Data excerpt:
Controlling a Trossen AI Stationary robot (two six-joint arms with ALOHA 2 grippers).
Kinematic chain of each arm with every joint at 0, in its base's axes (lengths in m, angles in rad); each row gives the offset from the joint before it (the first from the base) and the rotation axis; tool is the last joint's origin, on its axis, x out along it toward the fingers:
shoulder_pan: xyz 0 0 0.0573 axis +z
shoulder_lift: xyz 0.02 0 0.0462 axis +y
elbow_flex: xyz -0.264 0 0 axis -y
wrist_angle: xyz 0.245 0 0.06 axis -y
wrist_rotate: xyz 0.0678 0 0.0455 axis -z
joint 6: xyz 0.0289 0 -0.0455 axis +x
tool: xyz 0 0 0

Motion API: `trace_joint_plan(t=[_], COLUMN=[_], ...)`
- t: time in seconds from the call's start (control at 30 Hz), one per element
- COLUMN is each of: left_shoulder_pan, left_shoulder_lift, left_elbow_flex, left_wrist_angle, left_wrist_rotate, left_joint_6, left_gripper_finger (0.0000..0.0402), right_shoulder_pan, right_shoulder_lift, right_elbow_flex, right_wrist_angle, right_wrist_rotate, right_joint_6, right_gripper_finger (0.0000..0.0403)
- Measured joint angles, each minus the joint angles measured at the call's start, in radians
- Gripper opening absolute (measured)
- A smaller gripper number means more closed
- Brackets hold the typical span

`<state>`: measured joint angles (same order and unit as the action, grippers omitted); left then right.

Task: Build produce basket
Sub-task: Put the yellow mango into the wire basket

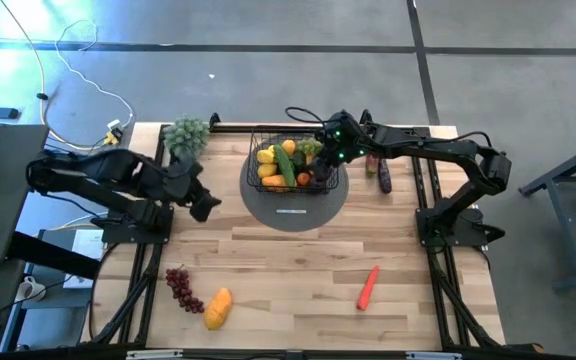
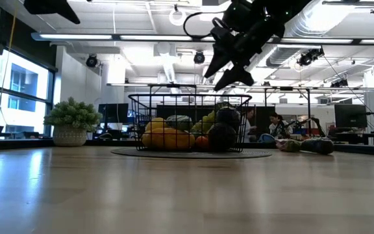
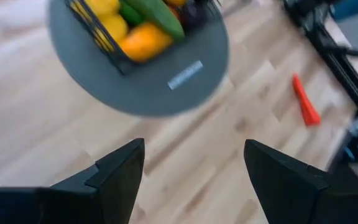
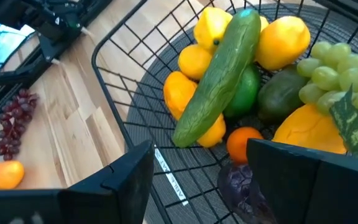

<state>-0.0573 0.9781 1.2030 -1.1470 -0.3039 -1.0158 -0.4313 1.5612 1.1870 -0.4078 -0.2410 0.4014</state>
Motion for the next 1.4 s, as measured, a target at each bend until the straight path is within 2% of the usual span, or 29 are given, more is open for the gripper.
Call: trace_joint_plan(t=[0.1,0.37,0.67,0.8,1.23,1.4], left_shoulder_pan=[-0.04,-0.182,-0.339,-0.398,-0.534,-0.565], left_shoulder_lift=[0.023,0.129,0.284,0.338,0.5,0.569], left_elbow_flex=[0.0,0.0,0.0,0.0,0.0,0.0], left_wrist_angle=[0.0,0.001,0.019,0.056,0.106,0.122], left_wrist_rotate=[0.034,0.043,0.124,0.128,0.15,0.192], left_joint_6=[-0.026,-0.24,-0.437,-0.523,-0.708,-0.794], left_gripper_finger=[0.0266,0.0266,0.0266,0.0266,0.0266,0.0266], right_shoulder_pan=[0.0,0.001,0.041,0.06,0.111,0.114], right_shoulder_lift=[0.0,0.0,0.0,0.0,0.0,0.0], right_elbow_flex=[0.0,0.0,0.0,0.0,0.0,0.0], right_wrist_angle=[-0.014,-0.032,-0.053,-0.072,-0.101,-0.103], right_wrist_rotate=[-0.011,-0.064,-0.066,-0.066,-0.066,-0.066], right_joint_6=[-0.002,-0.002,-0.035,-0.053,-0.067,-0.064], right_gripper_finger=[0.0236,0.0236,0.0236,0.0236,0.0236,0.0236])
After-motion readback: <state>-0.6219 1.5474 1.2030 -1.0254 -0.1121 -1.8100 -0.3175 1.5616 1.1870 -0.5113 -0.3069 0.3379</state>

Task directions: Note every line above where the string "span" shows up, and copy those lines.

Exercise response:
- Brackets hold the typical span
Motion for the next 1.4 s, as measured, a target at each bend until the straight path is within 2% of the usual span, or 29 are given, more is open for the gripper.

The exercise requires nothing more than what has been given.